╭─ Information supplied
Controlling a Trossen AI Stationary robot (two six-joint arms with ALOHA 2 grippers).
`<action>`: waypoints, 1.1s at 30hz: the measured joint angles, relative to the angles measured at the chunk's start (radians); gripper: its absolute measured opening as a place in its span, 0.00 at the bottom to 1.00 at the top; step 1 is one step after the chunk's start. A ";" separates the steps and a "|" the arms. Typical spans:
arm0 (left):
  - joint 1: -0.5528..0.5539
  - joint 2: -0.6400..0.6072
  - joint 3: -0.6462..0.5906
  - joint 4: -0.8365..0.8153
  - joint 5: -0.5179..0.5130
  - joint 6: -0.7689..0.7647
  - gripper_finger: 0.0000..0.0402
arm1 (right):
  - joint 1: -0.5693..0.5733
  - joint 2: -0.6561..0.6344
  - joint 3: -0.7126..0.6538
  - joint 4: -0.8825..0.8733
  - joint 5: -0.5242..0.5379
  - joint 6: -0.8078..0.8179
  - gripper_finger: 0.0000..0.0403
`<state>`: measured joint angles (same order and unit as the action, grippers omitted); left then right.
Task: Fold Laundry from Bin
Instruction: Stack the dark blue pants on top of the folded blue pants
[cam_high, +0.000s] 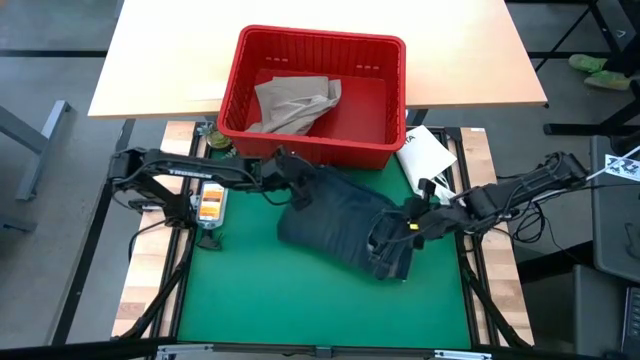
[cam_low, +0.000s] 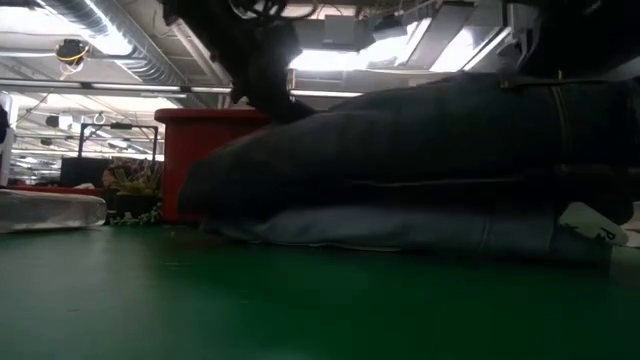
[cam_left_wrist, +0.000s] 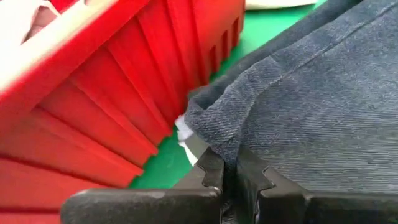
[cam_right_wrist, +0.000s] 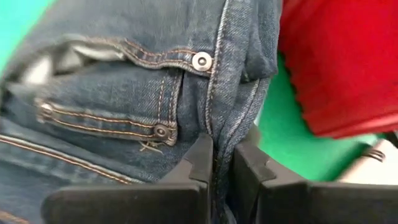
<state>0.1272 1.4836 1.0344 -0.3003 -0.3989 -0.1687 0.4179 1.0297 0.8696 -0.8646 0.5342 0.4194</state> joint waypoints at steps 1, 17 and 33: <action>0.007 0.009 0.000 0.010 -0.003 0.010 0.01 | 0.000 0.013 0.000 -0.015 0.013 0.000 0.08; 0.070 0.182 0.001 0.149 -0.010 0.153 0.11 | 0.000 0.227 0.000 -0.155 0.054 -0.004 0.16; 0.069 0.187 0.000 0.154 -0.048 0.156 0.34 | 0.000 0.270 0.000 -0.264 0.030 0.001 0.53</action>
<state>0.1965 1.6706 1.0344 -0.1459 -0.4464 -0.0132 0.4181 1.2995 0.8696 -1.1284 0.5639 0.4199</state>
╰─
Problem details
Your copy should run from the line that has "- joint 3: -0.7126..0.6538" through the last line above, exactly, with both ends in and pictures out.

Reply to the task
  - joint 3: -0.7126..0.6538
  - joint 4: -0.8825..0.8733
  - joint 5: -0.5242..0.5379
  - joint 6: -0.8078..0.8179
  - gripper_finger: 0.0000..0.0403
`<state>`: measured joint angles (same order and unit as the action, grippers omitted); left then right.
Task: Fold Laundry from Bin
Instruction: Stack the dark blue pants on top of the folded blue pants
[cam_high, +0.000s] 
[cam_low, +0.000s] 
[cam_left_wrist, +0.000s] 
[cam_right_wrist, +0.000s] 
<state>0.1272 1.4836 1.0344 -0.3003 -0.3989 -0.1687 0.4179 1.0297 0.8696 -0.8646 0.5342 0.4194</state> joint waypoints at steps 1, 17 and 33: <action>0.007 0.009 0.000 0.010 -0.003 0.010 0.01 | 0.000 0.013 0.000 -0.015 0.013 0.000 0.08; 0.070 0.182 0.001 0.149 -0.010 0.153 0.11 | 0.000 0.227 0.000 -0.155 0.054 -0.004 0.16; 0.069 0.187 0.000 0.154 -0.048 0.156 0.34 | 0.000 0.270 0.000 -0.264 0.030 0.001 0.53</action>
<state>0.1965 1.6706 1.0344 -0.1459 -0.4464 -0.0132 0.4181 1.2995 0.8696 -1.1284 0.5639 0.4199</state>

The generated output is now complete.